A recent decision by the Financial Sector Tribunal highlights the unintended consequences of marketing unapproved foreign collective investment schemes in South Africa.
The solicitation of investments in an offshore collective investment schemes (CIS) is regulated in terms of section 65(3) of the Collective Investment Schemes Control Act 45 of 2002 (CISCA). The term 'solicit' is defined as "any act to promote investment by members of the public in a collective investment scheme". Unless a manager or operator of a foreign CIS has received approval from the Financial Sector Conduct Authority to solicit investments in a foreign CIS, a person who solicits investment in such foreign CIS is guilty of an offence.
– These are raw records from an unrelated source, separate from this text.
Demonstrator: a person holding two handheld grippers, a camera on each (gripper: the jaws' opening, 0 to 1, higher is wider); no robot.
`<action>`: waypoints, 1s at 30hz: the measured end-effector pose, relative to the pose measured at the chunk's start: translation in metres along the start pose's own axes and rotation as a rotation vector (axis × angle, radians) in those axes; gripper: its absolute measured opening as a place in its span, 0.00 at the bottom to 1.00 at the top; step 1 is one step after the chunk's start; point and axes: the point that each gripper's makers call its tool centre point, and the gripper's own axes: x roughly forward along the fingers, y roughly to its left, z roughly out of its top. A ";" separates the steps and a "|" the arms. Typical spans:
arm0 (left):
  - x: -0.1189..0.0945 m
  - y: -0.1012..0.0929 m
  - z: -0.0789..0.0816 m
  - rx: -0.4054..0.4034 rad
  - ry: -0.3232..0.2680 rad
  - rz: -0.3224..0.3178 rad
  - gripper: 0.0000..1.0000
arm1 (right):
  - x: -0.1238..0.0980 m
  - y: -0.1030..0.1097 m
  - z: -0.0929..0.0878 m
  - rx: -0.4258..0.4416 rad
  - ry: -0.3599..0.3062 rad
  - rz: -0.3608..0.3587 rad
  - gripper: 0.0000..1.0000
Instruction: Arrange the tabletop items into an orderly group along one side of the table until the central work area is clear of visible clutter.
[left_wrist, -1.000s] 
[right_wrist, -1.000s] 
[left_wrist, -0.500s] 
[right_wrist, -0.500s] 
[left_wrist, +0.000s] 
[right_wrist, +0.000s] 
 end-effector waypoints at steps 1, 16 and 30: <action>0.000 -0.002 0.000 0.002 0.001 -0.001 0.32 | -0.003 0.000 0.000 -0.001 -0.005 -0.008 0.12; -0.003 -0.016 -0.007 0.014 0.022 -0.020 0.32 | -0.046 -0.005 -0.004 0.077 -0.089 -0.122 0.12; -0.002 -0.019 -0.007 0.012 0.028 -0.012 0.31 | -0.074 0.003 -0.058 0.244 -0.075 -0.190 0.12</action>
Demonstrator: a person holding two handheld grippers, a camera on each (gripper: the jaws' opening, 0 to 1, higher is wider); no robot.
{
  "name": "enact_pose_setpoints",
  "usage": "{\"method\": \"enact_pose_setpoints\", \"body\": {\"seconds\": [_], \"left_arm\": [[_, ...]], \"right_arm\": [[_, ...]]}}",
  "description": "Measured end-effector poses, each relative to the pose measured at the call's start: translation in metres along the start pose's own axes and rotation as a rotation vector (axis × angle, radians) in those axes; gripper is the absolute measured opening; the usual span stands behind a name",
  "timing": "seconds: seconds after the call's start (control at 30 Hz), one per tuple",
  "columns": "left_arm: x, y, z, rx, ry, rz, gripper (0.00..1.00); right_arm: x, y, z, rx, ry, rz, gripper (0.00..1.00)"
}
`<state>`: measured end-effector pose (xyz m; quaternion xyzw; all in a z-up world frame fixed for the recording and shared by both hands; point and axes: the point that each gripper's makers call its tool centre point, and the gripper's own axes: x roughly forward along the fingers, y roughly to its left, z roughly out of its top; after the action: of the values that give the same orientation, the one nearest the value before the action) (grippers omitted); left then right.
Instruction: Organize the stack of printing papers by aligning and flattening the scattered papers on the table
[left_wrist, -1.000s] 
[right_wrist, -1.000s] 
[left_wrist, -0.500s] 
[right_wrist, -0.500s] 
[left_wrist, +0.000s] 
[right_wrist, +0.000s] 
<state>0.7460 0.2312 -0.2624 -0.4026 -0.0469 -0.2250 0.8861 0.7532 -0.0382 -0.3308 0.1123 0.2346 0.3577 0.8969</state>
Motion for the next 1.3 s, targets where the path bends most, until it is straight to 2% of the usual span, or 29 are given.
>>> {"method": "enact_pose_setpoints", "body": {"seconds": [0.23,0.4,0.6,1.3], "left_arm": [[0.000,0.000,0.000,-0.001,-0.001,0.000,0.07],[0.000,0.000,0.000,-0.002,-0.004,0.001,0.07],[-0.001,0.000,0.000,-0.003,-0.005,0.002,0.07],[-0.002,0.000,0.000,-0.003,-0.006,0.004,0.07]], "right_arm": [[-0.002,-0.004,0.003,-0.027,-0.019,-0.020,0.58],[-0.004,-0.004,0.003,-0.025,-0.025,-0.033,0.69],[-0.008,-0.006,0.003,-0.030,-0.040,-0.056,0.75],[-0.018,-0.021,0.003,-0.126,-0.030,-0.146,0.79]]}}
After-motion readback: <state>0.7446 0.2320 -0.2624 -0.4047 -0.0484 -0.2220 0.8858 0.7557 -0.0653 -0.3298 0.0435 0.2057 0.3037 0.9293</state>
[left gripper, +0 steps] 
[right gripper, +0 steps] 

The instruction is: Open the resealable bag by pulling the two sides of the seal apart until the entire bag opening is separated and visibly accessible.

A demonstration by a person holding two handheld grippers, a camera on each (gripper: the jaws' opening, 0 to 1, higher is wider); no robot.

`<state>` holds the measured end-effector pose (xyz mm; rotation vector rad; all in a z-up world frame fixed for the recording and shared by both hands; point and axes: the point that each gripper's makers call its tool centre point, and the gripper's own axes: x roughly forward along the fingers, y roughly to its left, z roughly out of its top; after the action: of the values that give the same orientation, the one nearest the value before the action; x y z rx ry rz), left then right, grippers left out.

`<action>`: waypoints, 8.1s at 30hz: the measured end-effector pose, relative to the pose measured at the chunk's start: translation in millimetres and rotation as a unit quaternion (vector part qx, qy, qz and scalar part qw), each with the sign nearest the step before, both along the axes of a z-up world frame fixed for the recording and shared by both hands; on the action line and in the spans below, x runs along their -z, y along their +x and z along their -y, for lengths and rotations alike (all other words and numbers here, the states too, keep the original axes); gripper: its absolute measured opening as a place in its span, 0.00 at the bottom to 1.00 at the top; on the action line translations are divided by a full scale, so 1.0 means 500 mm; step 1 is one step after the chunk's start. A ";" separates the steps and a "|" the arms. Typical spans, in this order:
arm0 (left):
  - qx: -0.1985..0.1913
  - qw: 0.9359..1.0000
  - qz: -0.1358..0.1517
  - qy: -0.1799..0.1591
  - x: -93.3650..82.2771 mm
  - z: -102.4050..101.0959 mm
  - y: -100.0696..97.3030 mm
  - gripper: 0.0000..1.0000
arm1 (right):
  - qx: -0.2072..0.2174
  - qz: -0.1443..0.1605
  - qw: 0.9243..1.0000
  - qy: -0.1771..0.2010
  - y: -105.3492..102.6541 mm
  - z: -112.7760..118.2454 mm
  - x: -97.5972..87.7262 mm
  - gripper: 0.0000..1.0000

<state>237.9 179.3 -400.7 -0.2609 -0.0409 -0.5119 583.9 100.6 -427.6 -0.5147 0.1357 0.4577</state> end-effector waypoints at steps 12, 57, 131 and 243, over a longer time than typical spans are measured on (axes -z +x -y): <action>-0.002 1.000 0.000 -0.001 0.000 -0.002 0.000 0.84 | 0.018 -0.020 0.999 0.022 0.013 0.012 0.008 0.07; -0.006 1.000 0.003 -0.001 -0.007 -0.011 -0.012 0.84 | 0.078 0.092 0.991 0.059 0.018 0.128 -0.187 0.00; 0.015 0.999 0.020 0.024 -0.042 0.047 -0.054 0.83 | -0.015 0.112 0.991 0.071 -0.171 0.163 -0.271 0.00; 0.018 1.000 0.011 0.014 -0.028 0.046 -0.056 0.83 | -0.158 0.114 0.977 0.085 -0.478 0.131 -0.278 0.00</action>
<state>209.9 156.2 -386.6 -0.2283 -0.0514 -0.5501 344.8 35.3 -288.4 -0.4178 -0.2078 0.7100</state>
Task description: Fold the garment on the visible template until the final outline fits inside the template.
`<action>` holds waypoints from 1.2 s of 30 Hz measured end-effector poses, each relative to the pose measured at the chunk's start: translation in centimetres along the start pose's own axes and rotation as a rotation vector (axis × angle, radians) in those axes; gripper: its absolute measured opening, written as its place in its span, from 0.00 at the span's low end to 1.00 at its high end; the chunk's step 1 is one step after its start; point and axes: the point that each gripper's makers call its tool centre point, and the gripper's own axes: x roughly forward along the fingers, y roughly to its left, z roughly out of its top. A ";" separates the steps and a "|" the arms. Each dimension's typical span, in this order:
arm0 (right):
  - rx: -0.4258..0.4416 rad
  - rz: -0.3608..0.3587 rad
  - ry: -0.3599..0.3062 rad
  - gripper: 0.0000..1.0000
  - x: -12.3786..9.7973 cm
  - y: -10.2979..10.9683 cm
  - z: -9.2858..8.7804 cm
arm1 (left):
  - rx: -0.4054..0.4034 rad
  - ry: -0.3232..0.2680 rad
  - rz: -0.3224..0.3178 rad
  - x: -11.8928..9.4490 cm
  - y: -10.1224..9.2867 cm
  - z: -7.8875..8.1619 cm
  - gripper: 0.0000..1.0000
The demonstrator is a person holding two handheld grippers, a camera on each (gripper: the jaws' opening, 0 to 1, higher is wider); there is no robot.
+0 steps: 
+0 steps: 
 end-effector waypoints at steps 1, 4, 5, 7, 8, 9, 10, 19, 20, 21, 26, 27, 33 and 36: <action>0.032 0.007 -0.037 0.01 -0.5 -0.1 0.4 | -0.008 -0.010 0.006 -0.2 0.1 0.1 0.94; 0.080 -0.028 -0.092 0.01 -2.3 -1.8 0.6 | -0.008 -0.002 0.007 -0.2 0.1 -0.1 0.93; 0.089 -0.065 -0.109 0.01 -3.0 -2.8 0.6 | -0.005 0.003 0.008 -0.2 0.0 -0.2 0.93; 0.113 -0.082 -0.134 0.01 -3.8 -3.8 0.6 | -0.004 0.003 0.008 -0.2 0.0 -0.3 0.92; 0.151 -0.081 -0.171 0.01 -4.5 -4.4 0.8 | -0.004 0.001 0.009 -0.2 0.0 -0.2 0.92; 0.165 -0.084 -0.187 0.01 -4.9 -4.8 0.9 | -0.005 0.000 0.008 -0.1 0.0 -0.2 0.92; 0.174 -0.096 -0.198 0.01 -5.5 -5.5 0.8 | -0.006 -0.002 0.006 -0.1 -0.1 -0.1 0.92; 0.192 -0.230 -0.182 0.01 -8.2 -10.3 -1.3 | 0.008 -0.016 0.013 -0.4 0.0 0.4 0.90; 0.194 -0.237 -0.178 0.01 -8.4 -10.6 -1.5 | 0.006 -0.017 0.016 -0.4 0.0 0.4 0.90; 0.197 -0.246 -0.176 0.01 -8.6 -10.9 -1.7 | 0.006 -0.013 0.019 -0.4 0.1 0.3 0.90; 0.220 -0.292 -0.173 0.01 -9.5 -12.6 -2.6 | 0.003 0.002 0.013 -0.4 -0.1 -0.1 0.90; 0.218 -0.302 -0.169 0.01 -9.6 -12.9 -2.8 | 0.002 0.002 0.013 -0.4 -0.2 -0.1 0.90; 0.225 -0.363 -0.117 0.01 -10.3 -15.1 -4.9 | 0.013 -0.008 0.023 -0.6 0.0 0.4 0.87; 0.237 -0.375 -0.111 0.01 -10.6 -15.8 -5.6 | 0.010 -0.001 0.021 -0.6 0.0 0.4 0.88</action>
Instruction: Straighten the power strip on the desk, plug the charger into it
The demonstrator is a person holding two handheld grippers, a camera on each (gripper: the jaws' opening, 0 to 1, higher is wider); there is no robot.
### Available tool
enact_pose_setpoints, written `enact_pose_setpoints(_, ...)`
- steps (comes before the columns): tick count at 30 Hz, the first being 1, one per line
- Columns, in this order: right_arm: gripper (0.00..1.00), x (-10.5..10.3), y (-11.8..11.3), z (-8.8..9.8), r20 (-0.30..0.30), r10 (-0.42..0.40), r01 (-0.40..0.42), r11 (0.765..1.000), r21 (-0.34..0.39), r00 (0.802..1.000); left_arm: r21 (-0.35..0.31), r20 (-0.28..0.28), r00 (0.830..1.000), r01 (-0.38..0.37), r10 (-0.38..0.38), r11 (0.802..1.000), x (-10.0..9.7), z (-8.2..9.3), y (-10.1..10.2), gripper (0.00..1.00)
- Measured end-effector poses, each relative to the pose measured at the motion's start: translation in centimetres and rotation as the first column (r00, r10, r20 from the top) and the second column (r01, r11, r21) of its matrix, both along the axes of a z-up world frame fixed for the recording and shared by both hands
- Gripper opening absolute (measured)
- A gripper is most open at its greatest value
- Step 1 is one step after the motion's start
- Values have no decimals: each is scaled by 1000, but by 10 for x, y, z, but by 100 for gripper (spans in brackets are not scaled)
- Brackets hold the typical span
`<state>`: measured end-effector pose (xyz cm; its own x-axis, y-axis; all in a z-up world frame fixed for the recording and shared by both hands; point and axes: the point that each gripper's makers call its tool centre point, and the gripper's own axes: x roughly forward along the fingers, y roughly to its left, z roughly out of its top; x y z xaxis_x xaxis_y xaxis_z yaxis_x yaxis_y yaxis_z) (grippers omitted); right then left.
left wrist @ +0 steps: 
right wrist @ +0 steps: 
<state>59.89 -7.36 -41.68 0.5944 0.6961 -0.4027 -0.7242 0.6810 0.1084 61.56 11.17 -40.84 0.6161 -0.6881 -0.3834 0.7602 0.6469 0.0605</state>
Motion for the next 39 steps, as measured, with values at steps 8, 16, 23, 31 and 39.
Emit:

In the recent decision of 36One Asset Management Proprietary Limited v The Financial Sector Conduct Authority (Case No.: a*/2019), the Financial Sector Tribunal (Tribunal) considered whether or not the publication of information on a website about an unapproved foreign CIS constituted solicitation for the purposes of section 65(3) of CISCA. Notwithstanding a disclaimer on the website stating that "[t]he information and documentation presented on this side do not constitute a solicitation, invitation or Investment recommendation…", the Tribunal held that the disclaimer was disingenuous and rejected 36One Asset Management Proprietary Limited's contention that it had no intention to promote investment in unapproved offshore CISs and that the information on its website about such funds was only for informational purposes and for transparency.
The decision of 36One highlights the risks of unintentionally marketing unapproved foreign CISs in South Africa. Even where information about a foreign CIS is published on a website for information purposes, such publication may nevertheless result in a manager of a CIS contravening CISCA.